### Task requirements
Somewhere below is a line with "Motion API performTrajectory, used" and, later, a line with "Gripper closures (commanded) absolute"; repeat those two lines and all the lines between them, exactly as they are.

*** Begin section ***

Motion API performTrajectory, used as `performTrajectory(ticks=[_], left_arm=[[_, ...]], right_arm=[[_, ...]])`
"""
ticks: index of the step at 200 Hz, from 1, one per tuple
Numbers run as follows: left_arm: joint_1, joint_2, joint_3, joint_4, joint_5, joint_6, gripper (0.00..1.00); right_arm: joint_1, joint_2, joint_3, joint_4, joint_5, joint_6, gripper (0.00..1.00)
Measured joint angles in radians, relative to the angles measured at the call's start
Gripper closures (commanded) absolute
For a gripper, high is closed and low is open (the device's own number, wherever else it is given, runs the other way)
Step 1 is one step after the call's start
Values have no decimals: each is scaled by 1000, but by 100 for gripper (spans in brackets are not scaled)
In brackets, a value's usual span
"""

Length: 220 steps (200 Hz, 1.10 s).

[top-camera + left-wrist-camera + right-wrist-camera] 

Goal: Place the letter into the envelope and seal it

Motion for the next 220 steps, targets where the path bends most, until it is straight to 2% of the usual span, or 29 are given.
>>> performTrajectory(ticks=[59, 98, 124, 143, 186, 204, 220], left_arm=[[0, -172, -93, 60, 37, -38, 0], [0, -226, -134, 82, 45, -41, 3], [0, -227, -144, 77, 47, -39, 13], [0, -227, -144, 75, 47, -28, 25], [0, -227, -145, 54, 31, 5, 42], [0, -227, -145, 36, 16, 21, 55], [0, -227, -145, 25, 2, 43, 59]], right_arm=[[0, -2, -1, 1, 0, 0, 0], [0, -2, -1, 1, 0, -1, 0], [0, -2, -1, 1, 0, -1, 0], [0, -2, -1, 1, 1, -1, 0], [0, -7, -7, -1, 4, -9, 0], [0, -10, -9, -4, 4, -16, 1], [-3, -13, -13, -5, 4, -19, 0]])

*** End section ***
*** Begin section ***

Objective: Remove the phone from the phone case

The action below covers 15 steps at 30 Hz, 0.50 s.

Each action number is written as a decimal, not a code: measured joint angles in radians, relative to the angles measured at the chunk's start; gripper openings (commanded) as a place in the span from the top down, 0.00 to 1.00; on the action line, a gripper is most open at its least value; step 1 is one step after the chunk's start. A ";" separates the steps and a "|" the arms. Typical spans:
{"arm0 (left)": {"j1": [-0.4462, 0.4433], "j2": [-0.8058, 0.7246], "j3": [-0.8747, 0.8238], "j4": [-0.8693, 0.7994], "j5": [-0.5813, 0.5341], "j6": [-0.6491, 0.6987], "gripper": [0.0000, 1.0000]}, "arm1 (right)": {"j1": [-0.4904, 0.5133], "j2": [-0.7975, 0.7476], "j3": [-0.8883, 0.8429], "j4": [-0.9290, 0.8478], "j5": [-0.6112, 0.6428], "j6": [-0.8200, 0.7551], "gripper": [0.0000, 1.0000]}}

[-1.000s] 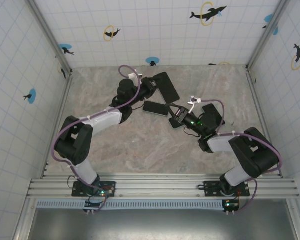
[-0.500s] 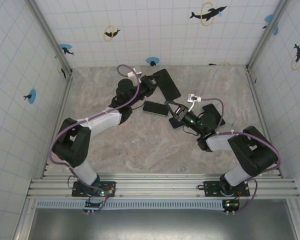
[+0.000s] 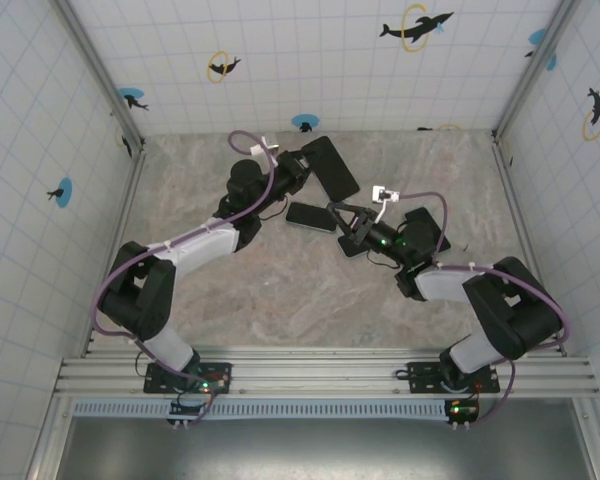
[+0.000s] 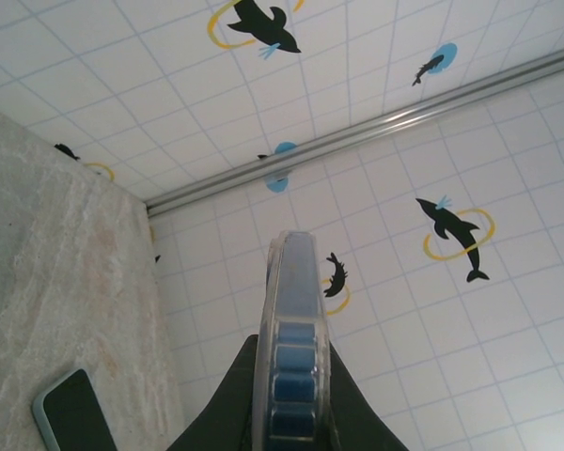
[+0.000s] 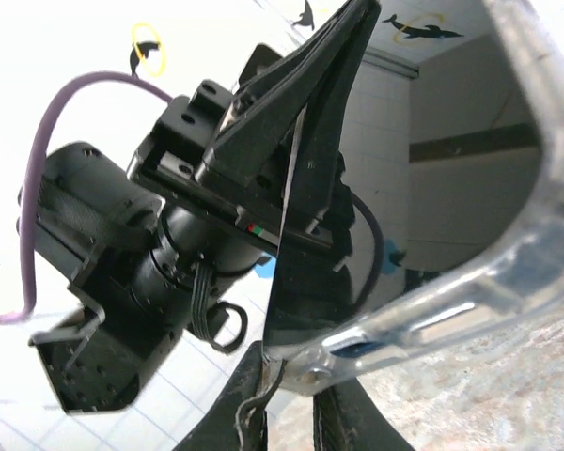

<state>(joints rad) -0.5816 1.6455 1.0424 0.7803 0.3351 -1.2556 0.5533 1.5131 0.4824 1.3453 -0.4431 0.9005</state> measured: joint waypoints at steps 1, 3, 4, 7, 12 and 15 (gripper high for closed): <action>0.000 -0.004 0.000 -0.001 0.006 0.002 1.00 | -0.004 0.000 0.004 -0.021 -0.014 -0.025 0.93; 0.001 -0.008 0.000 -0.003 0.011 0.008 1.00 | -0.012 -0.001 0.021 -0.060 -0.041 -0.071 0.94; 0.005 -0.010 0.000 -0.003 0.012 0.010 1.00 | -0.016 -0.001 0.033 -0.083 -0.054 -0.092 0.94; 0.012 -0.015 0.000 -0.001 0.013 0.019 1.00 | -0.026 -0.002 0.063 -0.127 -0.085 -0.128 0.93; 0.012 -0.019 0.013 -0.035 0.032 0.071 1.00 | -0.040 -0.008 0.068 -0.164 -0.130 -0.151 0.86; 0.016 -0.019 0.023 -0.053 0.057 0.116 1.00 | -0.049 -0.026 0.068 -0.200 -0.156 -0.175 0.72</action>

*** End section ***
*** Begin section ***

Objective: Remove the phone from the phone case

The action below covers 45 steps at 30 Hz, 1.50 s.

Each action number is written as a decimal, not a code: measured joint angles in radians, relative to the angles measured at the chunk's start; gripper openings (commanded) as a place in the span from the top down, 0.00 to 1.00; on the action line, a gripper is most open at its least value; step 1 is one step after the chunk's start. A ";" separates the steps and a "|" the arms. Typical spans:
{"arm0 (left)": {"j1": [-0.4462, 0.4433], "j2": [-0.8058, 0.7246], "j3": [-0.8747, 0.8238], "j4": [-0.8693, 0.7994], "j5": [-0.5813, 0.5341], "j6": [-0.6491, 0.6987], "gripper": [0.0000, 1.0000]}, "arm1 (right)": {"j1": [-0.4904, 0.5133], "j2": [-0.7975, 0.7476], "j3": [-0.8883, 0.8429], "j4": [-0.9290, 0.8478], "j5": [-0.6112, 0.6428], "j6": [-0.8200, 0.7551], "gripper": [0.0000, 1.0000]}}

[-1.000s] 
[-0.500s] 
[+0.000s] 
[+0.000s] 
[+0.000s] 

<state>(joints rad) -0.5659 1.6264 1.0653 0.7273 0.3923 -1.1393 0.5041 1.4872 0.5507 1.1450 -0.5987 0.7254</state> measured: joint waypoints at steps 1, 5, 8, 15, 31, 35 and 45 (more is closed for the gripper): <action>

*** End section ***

### Your response
Motion API performTrajectory, used as `performTrajectory(ticks=[_], left_arm=[[_, ...]], right_arm=[[_, ...]])`
"""
ticks: index of the step at 200 Hz, from 1, one per tuple
Numbers run as follows: left_arm: joint_1, joint_2, joint_3, joint_4, joint_5, joint_6, gripper (0.00..1.00); right_arm: joint_1, joint_2, joint_3, joint_4, joint_5, joint_6, gripper (0.00..1.00)
Measured joint angles in radians, relative to the angles measured at the call's start
Gripper closures (commanded) absolute

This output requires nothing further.